A sound field device is disclosed that comprises an elevation cue estimator, a low-frequency filter estimator, and a high-frequency filter estimator. The elevation cue-estimator is configured to estimate an elevation cue of a head-related transfer function (HRTF) of at least one listener. The low-frequency filter estimator is configured to estimate one or more low-frequency filter elements based on the elevation cue. The high-frequency filter estimator is configured to estimate one or more high-frequency filter elements based on the elevation cue. An estimation method of the low-frequency filter estimator is different from an estimation method of the high-frequency filter estimator. The one or more low-frequency filter elements and the one or more high-frequency filter elements are for driving an array of loudspeakers to generate an elevated sound impression at a bright zone.

Description

CROSS-REFERENCE TO RELATED APPLICATIONS
This application is a continuation of International Application No. PCT/EP2015/073801, filed on Oct. 14, 2015, the disclosure of which is hereby incorporated by reference in its entirety.
TECHNICAL FIELD
The present application relates to a sound field device, an audio system, a method for determining filter elements for driving an array of loudspeakers to generate an elevated sound impression at bright zone and a computer-readable storage medium.
BACKGROUND
Sound is central to the interaction of humans with their environment. As a result, a major technological objective has been to control the sound in a particular physical environment for purposes such as communication or entertainment. At the current state of art, simply reproducing the sound of a single source is straightforward. However, the reproduction or creation of complex audio scenarios is still difficult. This is especially true for the case of rendering various individual three-dimensional (3D) sound environments over multiple listening areas simultaneously, which generally requires a large number of loudspeakers with 3D setup and results in high computational complexity.
The natural solution to create multiple sound environments independently is to create multiple sets of bright and quiet zones over the selected regions, so that the inter-zone sound leakages can be minimized. This so-called multi zone sound field reproduction has widely received the attention of researchers.
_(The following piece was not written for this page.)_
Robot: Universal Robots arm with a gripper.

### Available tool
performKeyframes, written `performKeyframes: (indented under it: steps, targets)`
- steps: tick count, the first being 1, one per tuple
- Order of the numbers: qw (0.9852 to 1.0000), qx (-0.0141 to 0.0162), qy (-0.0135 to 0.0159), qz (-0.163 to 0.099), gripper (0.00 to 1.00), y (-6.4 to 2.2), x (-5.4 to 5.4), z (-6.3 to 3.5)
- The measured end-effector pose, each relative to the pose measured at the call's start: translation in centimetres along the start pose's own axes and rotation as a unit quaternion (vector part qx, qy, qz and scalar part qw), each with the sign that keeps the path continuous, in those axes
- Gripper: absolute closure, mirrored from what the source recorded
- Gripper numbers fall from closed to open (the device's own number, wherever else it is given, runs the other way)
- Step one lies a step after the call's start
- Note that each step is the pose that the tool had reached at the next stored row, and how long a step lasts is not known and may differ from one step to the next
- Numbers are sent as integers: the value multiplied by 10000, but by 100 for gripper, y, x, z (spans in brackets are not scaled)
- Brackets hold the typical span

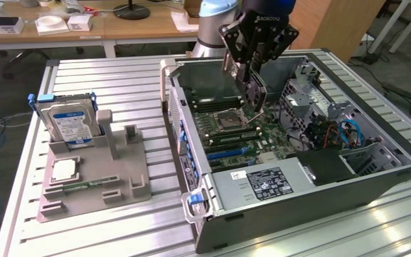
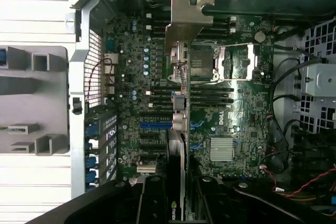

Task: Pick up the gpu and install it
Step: 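Pick up the gpu and move the gpu toward the slot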

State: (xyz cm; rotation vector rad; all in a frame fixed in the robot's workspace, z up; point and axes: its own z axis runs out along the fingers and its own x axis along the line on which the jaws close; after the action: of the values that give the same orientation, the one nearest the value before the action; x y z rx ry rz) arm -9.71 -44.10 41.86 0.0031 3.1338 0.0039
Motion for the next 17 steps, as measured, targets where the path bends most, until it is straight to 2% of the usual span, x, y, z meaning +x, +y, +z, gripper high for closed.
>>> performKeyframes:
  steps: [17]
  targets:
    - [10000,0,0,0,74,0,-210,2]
There is an interest in reproducing various 3D sound environments over multiple listening areas using a single two-dimensional (2D) speaker array. This is achieved by performing at least one of amplifying, attenuating, and delaying processes on each of the replicated source signals based on the predetermined filters for each of the loudspeakers. The sound field in a space is normally modeled as a linear and time-invariant system. The actual sound field sa(x,t) at a point x at time t can be written as a linear function of the signal transmitted by the source s(t). For a fixed source, the position-dependent acoustic impulse response h(x; t) can be modeled at each time t:
s a(x;t)=h(x,t)*s(t).
Taking the Fourier transform with respect to wave number k, the acoustic transfer function H(x; k) is defined as the complex gain between the frequency domain quantities of source driving signal s(k) and the actual sound field Sa(x;k):
S a(x,k)=H(x,k)s(k).
As mentioned above, the source driving signal s(k) is derived by amplifying, attenuating, and delaying the input signal or filtering the latter with head-related transfer function (HRTF) spectrum cues. HRTF is a frequency response that characterizes how an ear receives a sound from a point in space; it is a transfer function, describing how a sound from a specific point will arrive at the ear (generally at the outer end of the auditory canal).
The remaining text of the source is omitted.